WORK ORDER =>
Your job is to transcribe the material exactly. Keep every line.

START SOURCE MATERIAL

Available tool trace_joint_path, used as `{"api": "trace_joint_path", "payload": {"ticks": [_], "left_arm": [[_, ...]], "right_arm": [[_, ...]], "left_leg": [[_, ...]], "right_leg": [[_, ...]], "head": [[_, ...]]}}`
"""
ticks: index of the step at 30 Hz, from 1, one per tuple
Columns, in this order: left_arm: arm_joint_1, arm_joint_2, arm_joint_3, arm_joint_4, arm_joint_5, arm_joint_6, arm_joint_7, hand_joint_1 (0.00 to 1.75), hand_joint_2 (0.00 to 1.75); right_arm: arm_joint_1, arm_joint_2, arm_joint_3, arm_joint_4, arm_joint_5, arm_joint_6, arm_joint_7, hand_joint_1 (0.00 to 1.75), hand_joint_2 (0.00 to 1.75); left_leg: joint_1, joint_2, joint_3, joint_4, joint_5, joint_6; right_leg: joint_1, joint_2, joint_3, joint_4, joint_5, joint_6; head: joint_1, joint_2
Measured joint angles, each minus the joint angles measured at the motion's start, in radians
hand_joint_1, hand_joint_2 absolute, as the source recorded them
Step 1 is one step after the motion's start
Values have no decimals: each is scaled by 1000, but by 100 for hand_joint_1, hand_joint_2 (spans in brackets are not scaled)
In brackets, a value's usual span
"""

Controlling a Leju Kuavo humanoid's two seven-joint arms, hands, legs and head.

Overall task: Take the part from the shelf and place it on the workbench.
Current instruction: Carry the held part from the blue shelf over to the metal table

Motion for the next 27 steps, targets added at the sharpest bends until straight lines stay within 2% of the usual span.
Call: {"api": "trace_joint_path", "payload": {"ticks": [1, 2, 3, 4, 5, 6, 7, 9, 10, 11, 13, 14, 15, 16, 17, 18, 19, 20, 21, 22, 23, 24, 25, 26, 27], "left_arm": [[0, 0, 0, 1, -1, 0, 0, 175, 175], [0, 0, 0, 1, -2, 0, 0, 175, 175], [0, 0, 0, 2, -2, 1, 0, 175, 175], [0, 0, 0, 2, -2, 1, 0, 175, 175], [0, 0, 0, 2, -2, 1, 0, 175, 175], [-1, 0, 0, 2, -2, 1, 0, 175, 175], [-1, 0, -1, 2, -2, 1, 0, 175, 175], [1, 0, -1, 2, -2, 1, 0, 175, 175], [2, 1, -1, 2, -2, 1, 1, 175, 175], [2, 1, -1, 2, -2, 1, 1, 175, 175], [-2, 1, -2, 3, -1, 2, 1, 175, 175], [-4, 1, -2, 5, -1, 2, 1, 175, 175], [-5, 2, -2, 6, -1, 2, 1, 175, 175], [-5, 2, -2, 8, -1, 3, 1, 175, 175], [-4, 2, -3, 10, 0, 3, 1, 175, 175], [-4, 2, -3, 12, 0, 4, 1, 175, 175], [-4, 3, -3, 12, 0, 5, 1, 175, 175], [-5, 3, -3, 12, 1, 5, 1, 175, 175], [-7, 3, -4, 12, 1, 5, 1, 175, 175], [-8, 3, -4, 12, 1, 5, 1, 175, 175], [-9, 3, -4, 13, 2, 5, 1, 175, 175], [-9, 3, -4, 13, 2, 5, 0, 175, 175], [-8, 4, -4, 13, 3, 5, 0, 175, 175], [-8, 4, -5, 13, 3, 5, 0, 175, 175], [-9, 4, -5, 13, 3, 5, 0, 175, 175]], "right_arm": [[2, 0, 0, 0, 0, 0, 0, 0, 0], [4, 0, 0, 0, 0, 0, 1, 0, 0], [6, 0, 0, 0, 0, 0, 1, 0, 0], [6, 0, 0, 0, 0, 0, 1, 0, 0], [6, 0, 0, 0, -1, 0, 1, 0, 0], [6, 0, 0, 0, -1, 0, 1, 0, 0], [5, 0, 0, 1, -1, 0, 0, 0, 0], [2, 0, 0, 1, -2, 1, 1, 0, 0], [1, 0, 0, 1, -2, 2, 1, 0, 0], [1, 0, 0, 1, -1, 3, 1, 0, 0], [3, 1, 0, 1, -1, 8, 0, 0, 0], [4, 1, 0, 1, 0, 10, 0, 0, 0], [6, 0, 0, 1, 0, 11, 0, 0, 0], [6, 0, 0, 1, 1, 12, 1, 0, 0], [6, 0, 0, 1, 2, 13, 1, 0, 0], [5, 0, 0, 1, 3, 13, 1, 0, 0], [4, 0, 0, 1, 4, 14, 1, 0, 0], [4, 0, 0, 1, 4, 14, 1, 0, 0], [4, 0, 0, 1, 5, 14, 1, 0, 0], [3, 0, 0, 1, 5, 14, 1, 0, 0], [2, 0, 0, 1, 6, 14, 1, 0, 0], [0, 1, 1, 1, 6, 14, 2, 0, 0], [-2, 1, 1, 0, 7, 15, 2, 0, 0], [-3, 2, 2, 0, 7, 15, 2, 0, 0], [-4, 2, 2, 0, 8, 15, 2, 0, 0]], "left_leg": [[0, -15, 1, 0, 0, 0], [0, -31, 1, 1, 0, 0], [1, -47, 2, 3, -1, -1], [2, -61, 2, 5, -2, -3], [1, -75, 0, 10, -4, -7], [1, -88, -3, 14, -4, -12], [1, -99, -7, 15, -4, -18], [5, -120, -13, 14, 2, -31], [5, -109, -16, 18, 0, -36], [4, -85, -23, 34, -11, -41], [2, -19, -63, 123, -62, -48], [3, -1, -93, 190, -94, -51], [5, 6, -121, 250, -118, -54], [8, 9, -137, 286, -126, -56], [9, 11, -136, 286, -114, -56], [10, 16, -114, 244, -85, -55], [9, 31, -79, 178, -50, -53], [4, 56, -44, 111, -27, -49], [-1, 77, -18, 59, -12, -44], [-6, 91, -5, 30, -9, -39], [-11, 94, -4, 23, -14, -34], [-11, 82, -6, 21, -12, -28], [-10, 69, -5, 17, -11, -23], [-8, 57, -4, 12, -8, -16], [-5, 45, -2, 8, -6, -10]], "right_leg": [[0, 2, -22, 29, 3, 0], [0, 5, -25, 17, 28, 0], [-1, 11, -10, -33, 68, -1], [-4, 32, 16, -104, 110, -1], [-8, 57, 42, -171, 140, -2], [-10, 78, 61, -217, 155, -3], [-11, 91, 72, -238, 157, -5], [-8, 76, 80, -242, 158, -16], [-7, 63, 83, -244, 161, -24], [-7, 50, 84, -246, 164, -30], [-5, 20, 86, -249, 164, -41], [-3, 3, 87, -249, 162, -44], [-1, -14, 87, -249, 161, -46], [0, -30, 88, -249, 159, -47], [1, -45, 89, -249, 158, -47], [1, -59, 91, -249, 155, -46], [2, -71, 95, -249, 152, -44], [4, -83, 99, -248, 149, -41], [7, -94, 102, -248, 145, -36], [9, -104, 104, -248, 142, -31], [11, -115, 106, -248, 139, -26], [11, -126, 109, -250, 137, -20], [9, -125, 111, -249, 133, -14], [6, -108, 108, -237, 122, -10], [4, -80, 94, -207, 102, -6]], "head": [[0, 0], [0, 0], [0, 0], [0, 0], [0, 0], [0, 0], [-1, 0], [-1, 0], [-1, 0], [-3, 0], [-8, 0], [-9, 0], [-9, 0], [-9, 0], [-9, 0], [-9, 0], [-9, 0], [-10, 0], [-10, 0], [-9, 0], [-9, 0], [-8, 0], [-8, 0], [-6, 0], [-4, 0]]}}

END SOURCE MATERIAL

SOLUTION TO THE EXERCISE =>
Available tool trace_joint_path, used as `{"api": "trace_joint_path", "payload": {"ticks": [_], "left_arm": [[_, ...]], "right_arm": [[_, ...]], "left_leg": [[_, ...]], "right_leg": [[_, ...]], "head": [[_, ...]]}}`
"""
ticks: index of the step at 30 Hz, from 1, one per tuple
Columns, in this order: left_arm: arm_joint_1, arm_joint_2, arm_joint_3, arm_joint_4, arm_joint_5, arm_joint_6, arm_joint_7, hand_joint_1 (0.00 to 1.75), hand_joint_2 (0.00 to 1.75); right_arm: arm_joint_1, arm_joint_2, arm_joint_3, arm_joint_4, arm_joint_5, arm_joint_6, arm_joint_7, hand_joint_1 (0.00 to 1.75), hand_joint_2 (0.00 to 1.75); left_leg: joint_1, joint_2, joint_3, joint_4, joint_5, joint_6; right_leg: joint_1, joint_2, joint_3, joint_4, joint_5, joint_6; head: joint_1, joint_2
Measured joint angles, each minus the joint angles measured at the motion's start, in radians
hand_joint_1, hand_joint_2 absolute, as the source recorded them
Step 1 is one step after the motion's start
Values have no decimals: each is scaled by 1000, but by 100 for hand_joint_1, hand_joint_2 (spans in brackets are not scaled)
In brackets, a value's usual span
"""

Controlling a Leju Kuavo humanoid's two seven-joint arms, hands, legs and head.

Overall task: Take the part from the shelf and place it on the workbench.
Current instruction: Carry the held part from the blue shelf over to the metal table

Motion for the next 27 steps, targets added at the sharpest bends until straight lines stay within 2% of the usual span.
Call: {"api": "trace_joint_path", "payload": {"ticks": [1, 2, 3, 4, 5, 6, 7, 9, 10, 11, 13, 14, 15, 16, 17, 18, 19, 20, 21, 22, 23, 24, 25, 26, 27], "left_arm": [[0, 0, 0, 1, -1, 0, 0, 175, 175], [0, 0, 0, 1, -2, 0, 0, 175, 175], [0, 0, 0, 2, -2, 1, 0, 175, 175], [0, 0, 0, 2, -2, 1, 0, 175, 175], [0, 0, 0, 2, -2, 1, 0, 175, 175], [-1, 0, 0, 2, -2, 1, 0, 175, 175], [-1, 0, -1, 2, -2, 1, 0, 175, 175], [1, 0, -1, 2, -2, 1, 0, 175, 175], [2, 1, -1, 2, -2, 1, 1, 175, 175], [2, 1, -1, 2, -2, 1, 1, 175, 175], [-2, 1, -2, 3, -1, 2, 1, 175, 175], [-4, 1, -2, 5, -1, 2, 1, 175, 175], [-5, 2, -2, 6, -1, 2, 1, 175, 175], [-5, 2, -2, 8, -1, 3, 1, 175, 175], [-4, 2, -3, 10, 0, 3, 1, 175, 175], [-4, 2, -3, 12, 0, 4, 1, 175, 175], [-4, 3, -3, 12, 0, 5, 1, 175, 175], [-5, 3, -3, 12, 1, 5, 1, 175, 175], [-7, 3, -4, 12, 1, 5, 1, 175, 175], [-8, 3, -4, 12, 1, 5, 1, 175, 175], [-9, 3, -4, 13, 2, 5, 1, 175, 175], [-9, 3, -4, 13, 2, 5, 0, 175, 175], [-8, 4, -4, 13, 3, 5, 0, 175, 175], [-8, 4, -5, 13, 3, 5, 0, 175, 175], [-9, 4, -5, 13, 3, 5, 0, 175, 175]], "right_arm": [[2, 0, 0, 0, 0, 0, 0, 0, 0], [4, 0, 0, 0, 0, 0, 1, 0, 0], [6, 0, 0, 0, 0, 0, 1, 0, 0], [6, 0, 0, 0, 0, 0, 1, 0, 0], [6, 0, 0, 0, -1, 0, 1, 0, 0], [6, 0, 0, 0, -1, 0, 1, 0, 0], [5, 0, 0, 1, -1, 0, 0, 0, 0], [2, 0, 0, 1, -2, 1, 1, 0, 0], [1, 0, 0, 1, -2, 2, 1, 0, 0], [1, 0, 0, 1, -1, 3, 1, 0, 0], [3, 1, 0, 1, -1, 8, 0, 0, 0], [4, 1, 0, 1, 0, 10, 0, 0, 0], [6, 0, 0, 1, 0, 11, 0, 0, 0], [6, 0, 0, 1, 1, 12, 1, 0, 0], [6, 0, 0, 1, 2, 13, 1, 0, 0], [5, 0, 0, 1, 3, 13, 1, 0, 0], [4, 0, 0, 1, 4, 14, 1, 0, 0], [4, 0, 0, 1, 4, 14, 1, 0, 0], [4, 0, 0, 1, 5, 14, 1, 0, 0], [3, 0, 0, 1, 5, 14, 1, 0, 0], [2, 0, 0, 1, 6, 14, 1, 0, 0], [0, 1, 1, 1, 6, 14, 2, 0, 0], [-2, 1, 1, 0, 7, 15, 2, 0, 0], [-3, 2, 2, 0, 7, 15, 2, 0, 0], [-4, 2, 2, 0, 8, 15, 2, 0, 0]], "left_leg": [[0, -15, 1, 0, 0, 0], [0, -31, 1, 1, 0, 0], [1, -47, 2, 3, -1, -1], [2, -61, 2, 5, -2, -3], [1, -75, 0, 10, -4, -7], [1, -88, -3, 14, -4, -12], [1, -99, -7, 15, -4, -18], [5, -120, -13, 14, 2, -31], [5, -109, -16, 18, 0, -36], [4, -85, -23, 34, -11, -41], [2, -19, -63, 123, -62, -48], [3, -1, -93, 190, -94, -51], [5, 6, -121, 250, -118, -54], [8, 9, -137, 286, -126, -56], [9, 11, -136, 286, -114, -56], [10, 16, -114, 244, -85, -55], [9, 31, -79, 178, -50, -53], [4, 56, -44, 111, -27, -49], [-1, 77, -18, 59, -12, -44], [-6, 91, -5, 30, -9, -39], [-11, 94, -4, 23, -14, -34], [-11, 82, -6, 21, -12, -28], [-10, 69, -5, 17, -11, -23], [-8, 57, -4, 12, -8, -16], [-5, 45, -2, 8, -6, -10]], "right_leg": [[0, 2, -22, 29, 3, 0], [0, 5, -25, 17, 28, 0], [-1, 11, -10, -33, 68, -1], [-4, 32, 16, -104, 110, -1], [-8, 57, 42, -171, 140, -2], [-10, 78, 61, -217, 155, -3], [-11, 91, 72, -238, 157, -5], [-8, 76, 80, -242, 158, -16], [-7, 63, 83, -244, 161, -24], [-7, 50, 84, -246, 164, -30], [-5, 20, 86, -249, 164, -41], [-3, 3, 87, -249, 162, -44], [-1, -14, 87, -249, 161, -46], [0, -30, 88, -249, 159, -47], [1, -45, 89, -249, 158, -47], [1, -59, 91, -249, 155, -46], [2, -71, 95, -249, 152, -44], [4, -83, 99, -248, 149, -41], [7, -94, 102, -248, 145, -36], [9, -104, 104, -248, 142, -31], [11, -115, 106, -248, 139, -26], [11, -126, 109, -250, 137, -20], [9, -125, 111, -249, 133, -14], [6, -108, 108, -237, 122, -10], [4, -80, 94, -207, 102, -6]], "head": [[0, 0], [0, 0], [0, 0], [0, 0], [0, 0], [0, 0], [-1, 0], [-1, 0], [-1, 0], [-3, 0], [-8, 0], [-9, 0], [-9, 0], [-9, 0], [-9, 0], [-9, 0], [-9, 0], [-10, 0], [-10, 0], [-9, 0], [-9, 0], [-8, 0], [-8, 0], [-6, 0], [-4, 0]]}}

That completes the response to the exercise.